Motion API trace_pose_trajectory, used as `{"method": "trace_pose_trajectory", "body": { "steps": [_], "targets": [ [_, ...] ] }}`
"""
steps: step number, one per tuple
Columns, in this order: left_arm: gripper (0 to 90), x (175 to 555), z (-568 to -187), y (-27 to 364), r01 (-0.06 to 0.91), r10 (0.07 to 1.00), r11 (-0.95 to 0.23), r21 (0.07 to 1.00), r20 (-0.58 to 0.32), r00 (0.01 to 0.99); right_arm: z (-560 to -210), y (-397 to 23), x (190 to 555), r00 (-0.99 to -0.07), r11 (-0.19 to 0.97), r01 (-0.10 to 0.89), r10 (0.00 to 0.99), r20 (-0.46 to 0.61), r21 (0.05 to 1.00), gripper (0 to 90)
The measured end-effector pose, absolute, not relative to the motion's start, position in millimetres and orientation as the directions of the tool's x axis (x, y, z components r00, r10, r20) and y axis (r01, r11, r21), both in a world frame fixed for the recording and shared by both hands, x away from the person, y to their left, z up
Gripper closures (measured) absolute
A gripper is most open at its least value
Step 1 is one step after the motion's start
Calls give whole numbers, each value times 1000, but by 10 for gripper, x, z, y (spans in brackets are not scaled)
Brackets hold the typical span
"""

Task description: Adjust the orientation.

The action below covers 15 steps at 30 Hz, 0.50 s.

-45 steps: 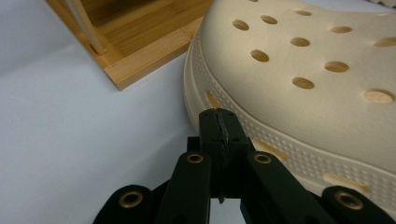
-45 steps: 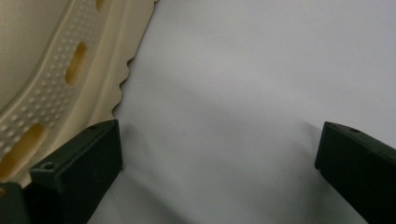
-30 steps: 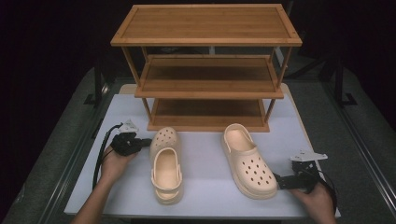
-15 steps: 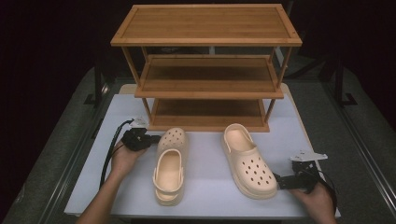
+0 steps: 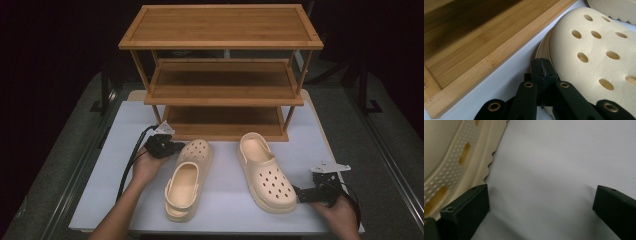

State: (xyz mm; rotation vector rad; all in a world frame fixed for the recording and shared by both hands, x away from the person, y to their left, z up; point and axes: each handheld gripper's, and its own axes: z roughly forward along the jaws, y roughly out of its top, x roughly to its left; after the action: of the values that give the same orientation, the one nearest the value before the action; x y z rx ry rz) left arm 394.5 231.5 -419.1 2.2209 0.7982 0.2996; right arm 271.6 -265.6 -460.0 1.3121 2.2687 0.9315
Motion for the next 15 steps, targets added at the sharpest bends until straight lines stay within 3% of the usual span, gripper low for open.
{"method": "trace_pose_trajectory", "body": {
  "steps": [2,8,15],
  "targets": [
    [896,3903,-4166,2357,452,627,-547,705,-13,779,-4600,-2655,2714,-504,351,627,863,19,695,1],
    [713,3751,-4069,2568,468,623,-522,713,-57,781,-4600,-2655,2714,-504,351,628,863,19,695,1],
    [603,3546,-3951,2735,470,625,-473,745,-93,775,-4600,-2655,2714,-505,352,626,863,18,695,1]
  ]
}}
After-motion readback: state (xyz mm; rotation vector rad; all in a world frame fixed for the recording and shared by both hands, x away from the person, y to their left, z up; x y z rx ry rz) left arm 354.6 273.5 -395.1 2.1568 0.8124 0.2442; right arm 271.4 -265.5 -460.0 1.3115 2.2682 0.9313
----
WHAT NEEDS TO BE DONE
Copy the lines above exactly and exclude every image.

RESULT BELOW
Motion API trace_pose_trajectory, used as `{"method": "trace_pose_trajectory", "body": { "steps": [_], "targets": [ [_, ...] ] }}`
"""
steps: step number, one per tuple
Columns, in this order: left_arm: gripper (0 to 90), x (175 to 555), z (-568 to -187), y (-27 to 364), r01 (-0.06 to 0.91), r10 (0.07 to 1.00), r11 (-0.95 to 0.23), r21 (0.07 to 1.00), r20 (-0.58 to 0.32), r00 (0.01 to 0.99); right_arm: z (-560 to -210), y (-397 to 23), x (190 to 555), r00 (-0.99 to -0.07), r11 (-0.19 to 0.97), r01 (-0.10 to 0.89), r10 (0.00 to 0.99), r20 (-0.46 to 0.61), r21 (0.05 to 1.00), gripper (0 to 90)
The measured end-effector pose, absolute, not relative to the motion's start, position in millimetres and orientation as the directions of the tool's x axis (x, y, z components r00, r10, r20) and y axis (r01, r11, r21), both in a world frame fixed for the recording and shared by both hands, x away from the person, y to their left, z up
Gripper closures (measured) absolute
A gripper is most open at its least value
Step 1 is one step after the motion's start
Calls give whole numbers, each value times 1000, but by 10 for gripper, x, z, y (spans in brackets are not scaled)
Brackets hold the typical span
"""

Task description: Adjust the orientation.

The action below covers 15 steps at 30 Hz, 0.50 s.

-45 steps: 
-45 steps: 
-30 steps: 
-15 steps: 
+0 steps: 

State: (xyz mm; rotation vector rad; all in a world frame fixed for the recording and shared by both hands, x away from the person, y to their left, z up; point and axes: each handheld gripper's, and its own axes: z roughly forward along the jaws, y roughly out of its top, x roughly to its left; after the action: of the values that give the same orientation, the one nearest the value before the action; x y z rx ry rz) left arm 394.5 231.5 -419.1 2.2209 0.7982 0.2996; right arm 271.6 -265.6 -460.0 1.3121 2.2687 0.9315
Motion for the next 15 steps, targets added at the sharpest bends until straight lines stay within 3% of the usual span, gripper low for open.
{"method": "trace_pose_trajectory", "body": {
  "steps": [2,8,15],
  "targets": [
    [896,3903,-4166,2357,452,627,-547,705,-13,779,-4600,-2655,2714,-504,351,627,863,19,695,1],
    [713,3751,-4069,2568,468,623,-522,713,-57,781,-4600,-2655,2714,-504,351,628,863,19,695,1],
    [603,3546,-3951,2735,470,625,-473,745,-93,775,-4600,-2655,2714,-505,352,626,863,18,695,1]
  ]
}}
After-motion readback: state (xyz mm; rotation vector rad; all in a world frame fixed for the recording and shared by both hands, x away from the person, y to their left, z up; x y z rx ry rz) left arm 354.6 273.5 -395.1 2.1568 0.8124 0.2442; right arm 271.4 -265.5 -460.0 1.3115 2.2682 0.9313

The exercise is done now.